• EXERCISE INSTRUCTIONS:
Write each line again exactly as it is, from the opening line of the records below through the one containing "80 L 63 125", and add nothing.

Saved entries
--
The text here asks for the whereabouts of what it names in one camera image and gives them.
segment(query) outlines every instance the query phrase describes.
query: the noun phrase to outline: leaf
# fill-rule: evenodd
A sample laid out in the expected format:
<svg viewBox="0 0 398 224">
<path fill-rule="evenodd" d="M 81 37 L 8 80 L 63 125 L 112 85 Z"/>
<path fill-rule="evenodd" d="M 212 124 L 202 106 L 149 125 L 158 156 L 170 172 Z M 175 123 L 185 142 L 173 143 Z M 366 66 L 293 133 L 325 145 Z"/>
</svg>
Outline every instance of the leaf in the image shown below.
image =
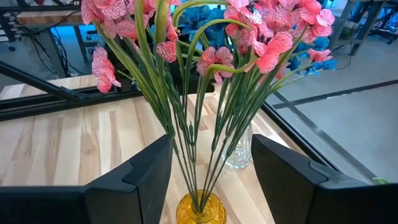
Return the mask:
<svg viewBox="0 0 398 224">
<path fill-rule="evenodd" d="M 375 184 L 389 184 L 388 180 L 386 180 L 384 178 L 380 178 L 380 177 L 374 177 L 373 182 Z"/>
</svg>

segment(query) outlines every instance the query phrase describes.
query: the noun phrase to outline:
--
• SOLVED PROBLEM:
The text here asks for the whereabouts of what it names in one camera image and gives them.
segment(query) outlines every instance the query phrase describes.
query: the noun phrase to outline: leaf
# fill-rule: evenodd
A sample laid out in the expected format:
<svg viewBox="0 0 398 224">
<path fill-rule="evenodd" d="M 81 37 L 8 80 L 63 125 L 112 85 Z"/>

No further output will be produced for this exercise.